A similar argument was raised in a different context. In People v. Mellor (1984) ante, page 32 [ 207 Cal.Rptr. 383], the defendant, who was the sole general partner in a limited partnership, was convicted of grand theft and the intentional taking of property valued in excess of $100,000. An additional term of two years had been imposed because the loss exceeded $100,000. As part of his challenge to his conviction, he argued since he had a 50 percent interest in the partnership funds, he could not have embezzled more than $75,000 (50 percent of the $150,000 investment in the partnership). The court rejected this argument. The additional two-year term stood.

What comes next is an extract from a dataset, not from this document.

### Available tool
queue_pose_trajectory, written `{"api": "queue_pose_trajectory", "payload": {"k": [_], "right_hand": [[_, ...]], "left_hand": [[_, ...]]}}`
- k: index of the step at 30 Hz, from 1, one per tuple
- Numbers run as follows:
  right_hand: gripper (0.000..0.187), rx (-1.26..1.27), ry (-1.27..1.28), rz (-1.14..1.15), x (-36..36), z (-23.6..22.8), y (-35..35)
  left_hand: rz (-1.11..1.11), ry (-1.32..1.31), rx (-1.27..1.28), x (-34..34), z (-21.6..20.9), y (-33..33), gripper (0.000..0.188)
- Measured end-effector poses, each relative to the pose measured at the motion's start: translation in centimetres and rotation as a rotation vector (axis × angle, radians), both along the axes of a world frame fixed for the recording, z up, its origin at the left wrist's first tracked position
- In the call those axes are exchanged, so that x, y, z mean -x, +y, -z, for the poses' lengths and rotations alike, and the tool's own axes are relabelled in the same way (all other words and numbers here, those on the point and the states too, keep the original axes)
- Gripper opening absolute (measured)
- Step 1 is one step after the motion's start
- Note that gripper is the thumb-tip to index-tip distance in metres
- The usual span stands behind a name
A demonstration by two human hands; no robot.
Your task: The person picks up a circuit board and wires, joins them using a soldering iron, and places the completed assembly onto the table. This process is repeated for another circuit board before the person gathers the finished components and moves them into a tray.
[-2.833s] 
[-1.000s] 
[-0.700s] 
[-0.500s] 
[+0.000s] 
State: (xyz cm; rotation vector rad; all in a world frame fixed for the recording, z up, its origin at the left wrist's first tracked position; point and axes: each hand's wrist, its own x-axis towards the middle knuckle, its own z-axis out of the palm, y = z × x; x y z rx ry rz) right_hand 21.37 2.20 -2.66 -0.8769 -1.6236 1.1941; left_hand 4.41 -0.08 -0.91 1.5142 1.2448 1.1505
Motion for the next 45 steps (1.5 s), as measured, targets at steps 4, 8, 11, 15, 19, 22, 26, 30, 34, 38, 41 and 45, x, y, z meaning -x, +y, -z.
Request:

To accept the taxpayer's argument, we would be forced to ignore the essential fact that a separate legal entity, the partnership, assumed the taxpayer's liability. For the reasons discussed earlier, we are not willing to do this. When the taxpayer transferred equipment to the partnership, the partnership assumed all the liability on the equipment. This basic reality cannot be disregarded. The taxpayer chose the partnership form of doing business presumably because of the advantages it offered. It is not appropriate for the appellant now to ask this court to ignore this fact so it will not suffer a disadvantage resulting from the very adoption of this business device. For these reasons, the proper measure of the consideration received by the taxpayer was the full amount of the debt assumed.
The trial court's grant of summary judgment for the respondent is affirmed.
Lillie, P.J., and Thompson, J., concurred.